Personal information
- Born: March 22, 1894 Linn Grove, Iowa, U.S.
- Died: October 24, 1947 (aged 53) Keokuk, Iowa, U.S.
- Listed height: 5 ft 11 in (1.80 m)
- Listed weight: 195 lb (88 kg)

Career information
- College: Morningside (1917–1918)

Career history
- Rock Island Independents (1921–1922); Racine Legion (1922);
- Stats at Pro Football Reference

= Jerry Johnson (American football, born 1894) =

American football player (1894–1947)

Leon Julius "Jerry" Johnson (March 22, 1894 - October 24, 1947) was an American professional football halfback who played two seasons in the National Football League (NFL) with the Rock Island Independents and Racine Legion. He played college football at Morningside College.
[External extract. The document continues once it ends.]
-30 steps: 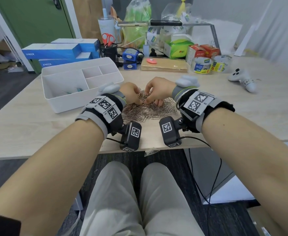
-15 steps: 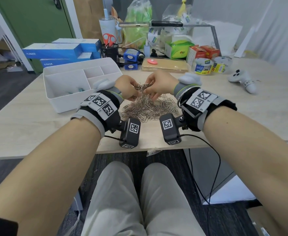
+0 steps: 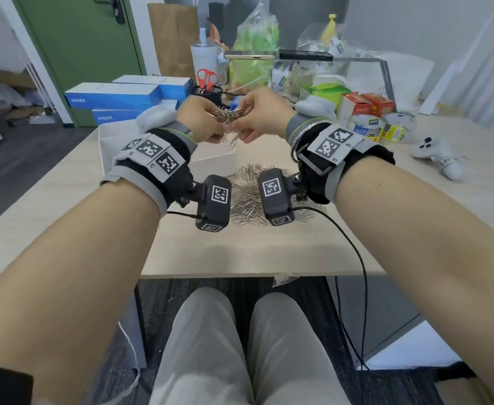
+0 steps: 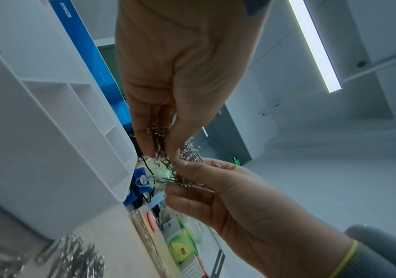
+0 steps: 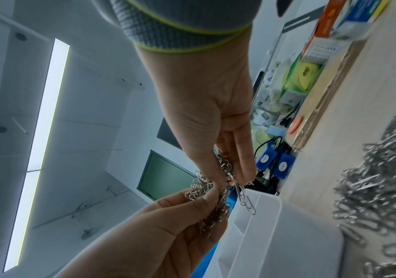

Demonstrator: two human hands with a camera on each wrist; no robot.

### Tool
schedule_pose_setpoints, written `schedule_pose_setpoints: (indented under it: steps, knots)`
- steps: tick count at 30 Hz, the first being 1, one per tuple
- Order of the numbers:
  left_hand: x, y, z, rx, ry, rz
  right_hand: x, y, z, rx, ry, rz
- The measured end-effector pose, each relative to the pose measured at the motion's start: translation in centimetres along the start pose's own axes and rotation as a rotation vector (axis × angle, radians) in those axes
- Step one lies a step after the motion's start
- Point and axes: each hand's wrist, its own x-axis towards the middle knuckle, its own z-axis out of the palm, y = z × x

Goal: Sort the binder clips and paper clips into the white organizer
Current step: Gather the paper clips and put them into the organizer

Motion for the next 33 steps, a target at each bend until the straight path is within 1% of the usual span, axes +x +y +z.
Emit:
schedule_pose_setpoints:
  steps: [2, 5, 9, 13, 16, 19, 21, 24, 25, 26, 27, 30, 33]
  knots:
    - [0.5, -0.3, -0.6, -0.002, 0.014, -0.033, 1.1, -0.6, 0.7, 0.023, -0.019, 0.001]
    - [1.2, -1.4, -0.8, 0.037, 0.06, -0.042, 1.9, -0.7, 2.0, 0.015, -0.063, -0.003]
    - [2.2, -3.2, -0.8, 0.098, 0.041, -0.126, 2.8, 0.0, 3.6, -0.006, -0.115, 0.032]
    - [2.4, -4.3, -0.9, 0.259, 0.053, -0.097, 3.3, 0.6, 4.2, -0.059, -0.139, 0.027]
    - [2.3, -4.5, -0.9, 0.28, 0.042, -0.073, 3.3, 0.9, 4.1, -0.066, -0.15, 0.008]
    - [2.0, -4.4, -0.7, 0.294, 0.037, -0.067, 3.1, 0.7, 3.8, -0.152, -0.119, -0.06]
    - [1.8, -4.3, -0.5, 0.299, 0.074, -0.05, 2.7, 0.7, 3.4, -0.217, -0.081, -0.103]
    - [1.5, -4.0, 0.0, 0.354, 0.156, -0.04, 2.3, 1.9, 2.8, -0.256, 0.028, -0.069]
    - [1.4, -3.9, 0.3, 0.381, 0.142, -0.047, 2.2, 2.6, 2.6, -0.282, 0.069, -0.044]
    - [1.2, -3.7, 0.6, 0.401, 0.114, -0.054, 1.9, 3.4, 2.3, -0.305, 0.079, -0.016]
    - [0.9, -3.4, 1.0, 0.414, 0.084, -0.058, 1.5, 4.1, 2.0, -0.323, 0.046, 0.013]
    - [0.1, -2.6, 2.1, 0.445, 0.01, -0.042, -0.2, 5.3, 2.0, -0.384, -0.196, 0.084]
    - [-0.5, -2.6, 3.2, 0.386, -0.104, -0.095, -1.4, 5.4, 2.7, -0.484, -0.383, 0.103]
==Early life and college==
Leon Julius Johnson was born on March 22, 1894 in Linn Grove, Iowa. He attended Linn Grove High School in Linn Grove. He played college football for the Morningside Maroon Chiefs of Morningside College from 1917 to 1918.

==Professional career==
On November 1, 1921, Johnson signed with the Rock Island Independents of the American Professional Football Association during the league's second season. He then played in the final two games, starting one, for the Independents that season. He became a free agent after the season. He re-signed with the team on September 13, 1922. Johnson appeared in five games, starting four, for the Independents of the newly-renamed National Football League during the 1922 season, scoring one rushing touchdown, six extra points, and one field goal on five attempts.

Johnson was released by the Independents later in the 1922 season and signed with the Racine Legion of the NFL. He played in three games, starting two, for them in 1922.

==Personal life==
Johnson served in the United States Navy. He died on October 24, 1947, in Keokuk, Iowa.